A lo largo de la charla, Nahir respondió preguntas sobre su presente, su condena y la vida que lleva dentro de la cárcel donde cumple prisión perpetua. Lejos de esquivar los temas más delicados, habló de cuestiones personales que hasta ahora nunca habían salido a la luz y que rápidamente generaron repercusión en redes sociales.
Sin embargo, hubo un aspecto que sorprendió incluso a quienes siguieron el caso desde el comienzo. En medio de la entrevista, Galarza reveló que volvió a apostar al amor y confirmó que mantiene una relación sentimental dentro del penal donde permanece detenida.

La confesión llegó cuando Nati Jota le preguntó por su situación afectiva actual. Sin rodeos, Nahir respondió: “Estoy saliendo con alguien. Lo conocí hace tres años, éramos amigos, pero hace poquito estamos saliendo”. La revelación tomó por sorpresa a muchos espectadores, que desconocían por completo esa parte de su vida.
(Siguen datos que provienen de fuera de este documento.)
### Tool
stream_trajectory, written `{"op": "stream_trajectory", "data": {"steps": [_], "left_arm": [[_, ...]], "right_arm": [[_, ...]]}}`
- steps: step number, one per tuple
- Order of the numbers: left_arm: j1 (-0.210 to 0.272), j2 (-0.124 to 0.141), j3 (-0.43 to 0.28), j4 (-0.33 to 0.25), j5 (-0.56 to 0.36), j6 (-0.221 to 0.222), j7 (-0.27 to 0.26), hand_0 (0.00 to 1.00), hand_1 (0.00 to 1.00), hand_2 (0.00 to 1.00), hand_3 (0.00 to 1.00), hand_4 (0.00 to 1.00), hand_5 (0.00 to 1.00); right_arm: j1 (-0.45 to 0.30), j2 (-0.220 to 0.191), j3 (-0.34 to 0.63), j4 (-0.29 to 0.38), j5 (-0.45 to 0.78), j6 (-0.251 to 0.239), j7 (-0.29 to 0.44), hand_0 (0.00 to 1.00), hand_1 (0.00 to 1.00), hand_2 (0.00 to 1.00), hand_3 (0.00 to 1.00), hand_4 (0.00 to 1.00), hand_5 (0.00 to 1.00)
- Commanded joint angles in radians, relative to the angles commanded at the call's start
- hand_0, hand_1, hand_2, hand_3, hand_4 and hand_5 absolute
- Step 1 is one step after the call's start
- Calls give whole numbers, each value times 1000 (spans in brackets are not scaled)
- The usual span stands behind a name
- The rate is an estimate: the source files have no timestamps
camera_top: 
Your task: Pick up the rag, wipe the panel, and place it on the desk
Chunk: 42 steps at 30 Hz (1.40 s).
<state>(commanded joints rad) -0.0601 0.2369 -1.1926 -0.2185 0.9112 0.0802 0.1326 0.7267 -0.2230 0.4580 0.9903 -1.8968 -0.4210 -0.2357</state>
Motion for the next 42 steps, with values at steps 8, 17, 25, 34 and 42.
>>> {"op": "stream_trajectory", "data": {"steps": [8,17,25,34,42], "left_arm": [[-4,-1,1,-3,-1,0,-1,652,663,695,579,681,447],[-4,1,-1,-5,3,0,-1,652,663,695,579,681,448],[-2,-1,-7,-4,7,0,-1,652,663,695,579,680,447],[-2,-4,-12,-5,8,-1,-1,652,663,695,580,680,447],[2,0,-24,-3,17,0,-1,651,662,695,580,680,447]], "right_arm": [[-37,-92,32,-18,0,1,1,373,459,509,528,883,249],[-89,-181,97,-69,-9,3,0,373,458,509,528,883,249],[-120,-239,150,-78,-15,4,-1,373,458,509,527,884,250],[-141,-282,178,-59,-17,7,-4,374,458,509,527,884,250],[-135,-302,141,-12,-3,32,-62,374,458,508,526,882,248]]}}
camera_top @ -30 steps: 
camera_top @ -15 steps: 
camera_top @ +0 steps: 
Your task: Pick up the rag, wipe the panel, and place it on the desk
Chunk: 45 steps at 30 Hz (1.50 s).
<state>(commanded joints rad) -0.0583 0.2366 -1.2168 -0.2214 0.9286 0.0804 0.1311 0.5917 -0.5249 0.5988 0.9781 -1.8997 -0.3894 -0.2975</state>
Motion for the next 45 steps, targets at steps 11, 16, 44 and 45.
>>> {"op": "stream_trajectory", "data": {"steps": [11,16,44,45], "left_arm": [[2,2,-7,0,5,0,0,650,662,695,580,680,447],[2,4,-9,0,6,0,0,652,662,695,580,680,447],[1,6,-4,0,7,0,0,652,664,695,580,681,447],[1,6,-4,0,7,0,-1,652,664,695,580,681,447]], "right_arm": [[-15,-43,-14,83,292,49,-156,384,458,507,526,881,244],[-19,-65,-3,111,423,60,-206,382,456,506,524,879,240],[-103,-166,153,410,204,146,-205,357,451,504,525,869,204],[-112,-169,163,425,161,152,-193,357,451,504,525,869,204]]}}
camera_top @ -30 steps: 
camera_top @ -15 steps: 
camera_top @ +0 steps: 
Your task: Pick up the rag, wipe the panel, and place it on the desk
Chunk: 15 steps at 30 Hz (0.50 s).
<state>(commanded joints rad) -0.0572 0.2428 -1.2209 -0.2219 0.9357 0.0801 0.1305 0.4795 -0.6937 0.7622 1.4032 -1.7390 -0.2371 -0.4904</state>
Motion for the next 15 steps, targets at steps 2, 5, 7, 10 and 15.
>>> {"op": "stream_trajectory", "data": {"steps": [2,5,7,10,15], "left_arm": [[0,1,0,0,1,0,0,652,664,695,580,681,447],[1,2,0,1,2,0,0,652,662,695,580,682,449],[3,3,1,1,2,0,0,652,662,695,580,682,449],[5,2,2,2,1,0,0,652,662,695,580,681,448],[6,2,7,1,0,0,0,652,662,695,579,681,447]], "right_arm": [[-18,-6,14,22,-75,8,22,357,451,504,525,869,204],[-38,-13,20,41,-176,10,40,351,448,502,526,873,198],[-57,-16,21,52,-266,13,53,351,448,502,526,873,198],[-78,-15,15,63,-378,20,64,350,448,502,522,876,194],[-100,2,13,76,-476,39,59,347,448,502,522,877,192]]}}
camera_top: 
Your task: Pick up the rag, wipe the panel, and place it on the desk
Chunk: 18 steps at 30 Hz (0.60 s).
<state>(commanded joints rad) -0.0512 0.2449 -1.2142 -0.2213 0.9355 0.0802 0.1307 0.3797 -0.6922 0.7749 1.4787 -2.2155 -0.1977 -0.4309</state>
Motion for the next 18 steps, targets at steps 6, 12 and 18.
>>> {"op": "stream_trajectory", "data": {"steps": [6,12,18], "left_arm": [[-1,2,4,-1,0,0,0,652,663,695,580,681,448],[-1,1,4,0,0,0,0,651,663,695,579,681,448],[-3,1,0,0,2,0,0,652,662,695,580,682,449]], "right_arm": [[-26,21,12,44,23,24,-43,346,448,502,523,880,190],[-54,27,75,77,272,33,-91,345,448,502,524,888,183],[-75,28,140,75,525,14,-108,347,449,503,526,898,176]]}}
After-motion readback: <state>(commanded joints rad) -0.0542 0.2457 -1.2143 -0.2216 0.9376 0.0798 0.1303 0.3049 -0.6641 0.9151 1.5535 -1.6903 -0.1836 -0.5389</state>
Según explicó, el vínculo nació con el paso del tiempo y terminó transformándose en una relación de pareja. Se trata de otro interno que cumple una condena y que, aunque permanece en un sector diferente del complejo penitenciario, forma parte de su rutina cotidiana. La distancia física dentro del establecimiento no impidió que construyeran una historia juntos.
Actualmente, los encuentros son limitados y se producen bajo las reglas establecidas por el sistema penitenciario. Aun así, Nahir aseguró que encontró en esa relación algo que nunca había experimentado antes. “Él está enfrente cumpliendo condena. Lo veo cada 15 días. Me costó un montón tener una relación acá, volver a confiar. Él me enseñó lo que era una relación sana entonces fui aprendiendo”, sentenció.
Con esas palabras, Galarza mostró una faceta poco conocida de su presente. Más allá de la condena que cumple y del debate permanente que genera su caso, habló de sus dificultades para volver a confiar y de cómo logró reconstruir una parte de su vida emocional tras las rejas. Una confesión inesperada que volvió a colocar su nombre en el centro de la escena y que seguramente seguirá generando repercusiones en los próximos días.